What this task involves> Within the entries below, find the portion that opens with the line containing "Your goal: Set" and closes with the line containing "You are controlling". Retype that portion exactly and only.

Records contained in a dataset:
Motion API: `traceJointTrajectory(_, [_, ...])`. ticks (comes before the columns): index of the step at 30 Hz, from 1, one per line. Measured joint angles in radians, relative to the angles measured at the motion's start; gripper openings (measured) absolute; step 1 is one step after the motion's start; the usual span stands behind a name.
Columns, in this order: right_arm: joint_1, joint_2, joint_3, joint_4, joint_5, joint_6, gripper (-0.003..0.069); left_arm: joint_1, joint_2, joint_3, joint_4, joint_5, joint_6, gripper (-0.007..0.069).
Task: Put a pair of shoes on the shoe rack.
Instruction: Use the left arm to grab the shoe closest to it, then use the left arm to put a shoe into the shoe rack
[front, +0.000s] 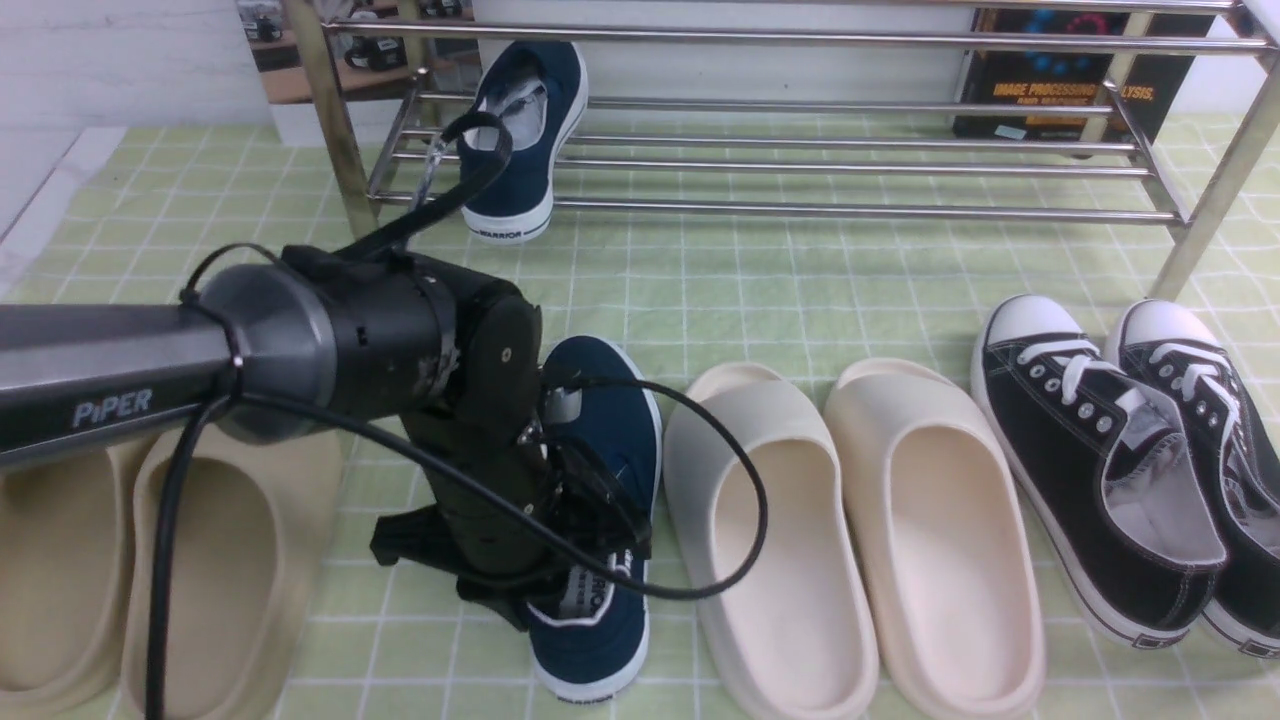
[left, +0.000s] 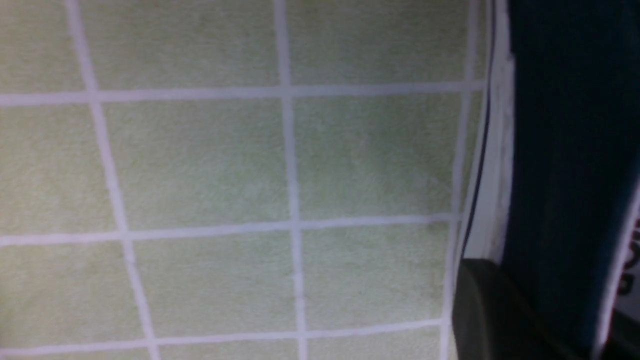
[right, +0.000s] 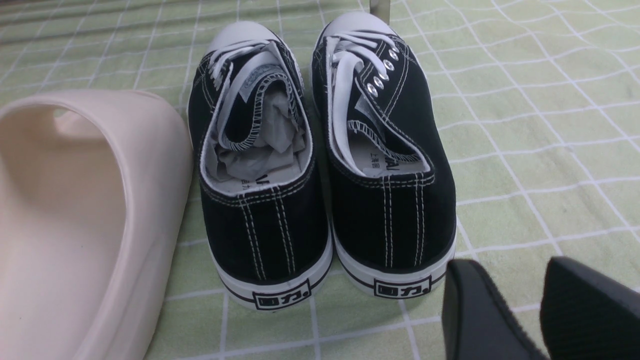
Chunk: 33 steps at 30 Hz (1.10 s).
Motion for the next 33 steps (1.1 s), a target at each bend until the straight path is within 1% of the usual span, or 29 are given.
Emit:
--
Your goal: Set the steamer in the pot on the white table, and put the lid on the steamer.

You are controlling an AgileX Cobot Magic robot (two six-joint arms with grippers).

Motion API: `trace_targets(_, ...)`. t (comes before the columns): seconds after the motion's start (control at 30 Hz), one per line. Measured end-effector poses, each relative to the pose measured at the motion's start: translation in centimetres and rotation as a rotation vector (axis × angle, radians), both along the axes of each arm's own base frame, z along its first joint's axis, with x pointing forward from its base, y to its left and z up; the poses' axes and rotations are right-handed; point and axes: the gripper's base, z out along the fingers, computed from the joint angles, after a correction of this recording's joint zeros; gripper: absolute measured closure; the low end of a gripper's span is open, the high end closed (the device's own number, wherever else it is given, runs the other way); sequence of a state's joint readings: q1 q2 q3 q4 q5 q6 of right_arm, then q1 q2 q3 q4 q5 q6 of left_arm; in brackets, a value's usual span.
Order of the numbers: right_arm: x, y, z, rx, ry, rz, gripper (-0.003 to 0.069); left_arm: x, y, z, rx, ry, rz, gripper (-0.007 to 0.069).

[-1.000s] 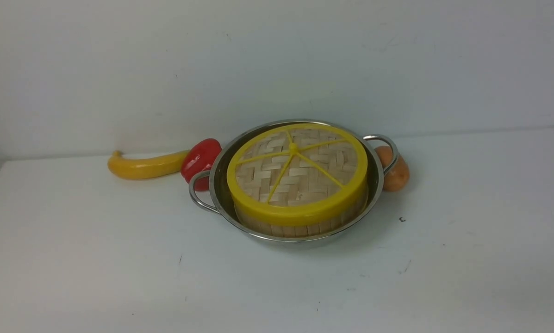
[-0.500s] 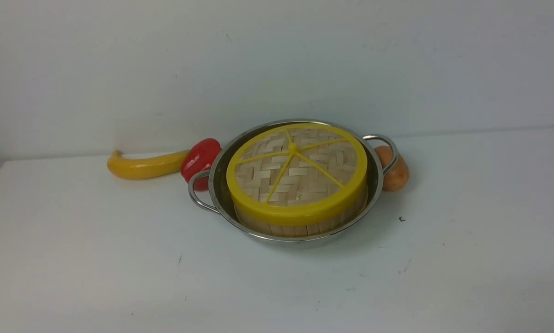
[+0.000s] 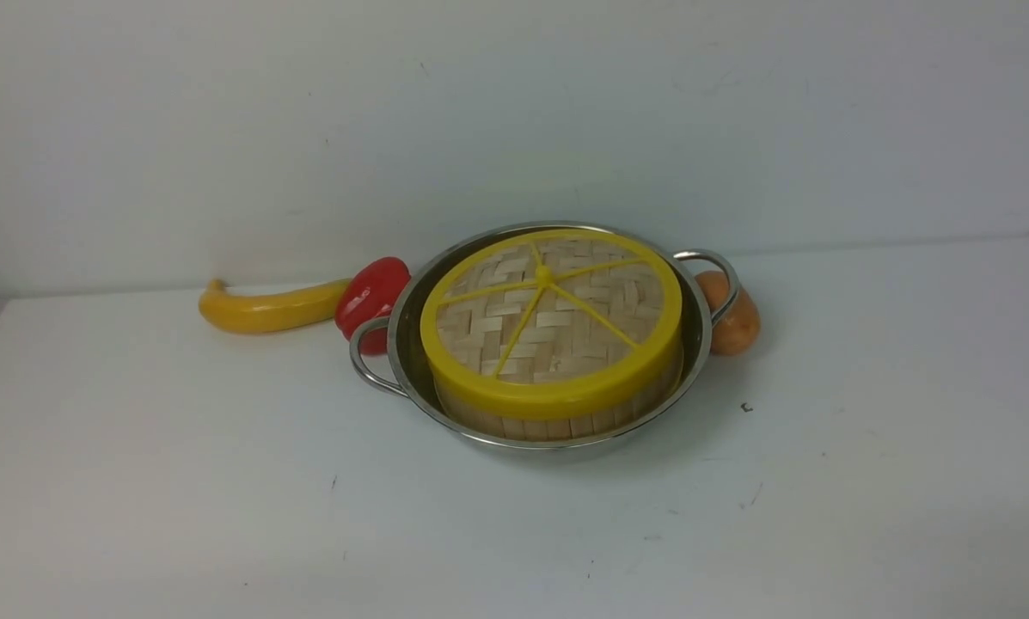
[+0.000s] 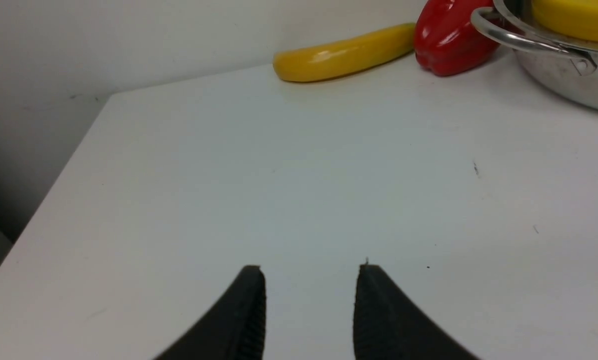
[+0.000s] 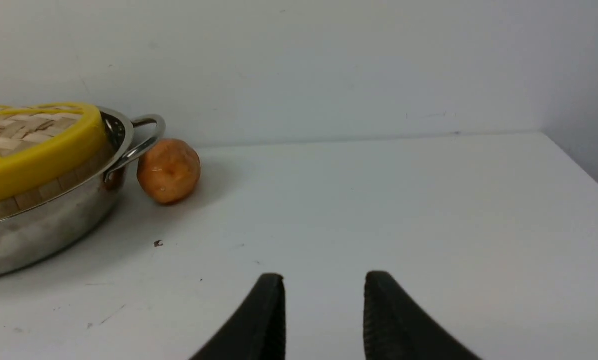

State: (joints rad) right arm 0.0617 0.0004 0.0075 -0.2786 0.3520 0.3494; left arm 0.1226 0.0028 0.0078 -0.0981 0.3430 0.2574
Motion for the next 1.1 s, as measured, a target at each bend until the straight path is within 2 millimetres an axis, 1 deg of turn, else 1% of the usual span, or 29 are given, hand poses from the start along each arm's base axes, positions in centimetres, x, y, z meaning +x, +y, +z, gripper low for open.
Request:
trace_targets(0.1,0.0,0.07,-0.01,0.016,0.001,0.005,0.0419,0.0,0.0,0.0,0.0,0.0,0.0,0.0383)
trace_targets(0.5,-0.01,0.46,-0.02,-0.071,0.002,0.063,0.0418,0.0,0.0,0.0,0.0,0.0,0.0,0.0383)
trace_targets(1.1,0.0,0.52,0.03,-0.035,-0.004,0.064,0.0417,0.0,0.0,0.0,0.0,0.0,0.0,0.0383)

Response>
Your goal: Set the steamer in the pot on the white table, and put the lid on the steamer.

You are controlling an AgileX Cobot Magic robot (two six-joint arms with grippers).

No further answer is required.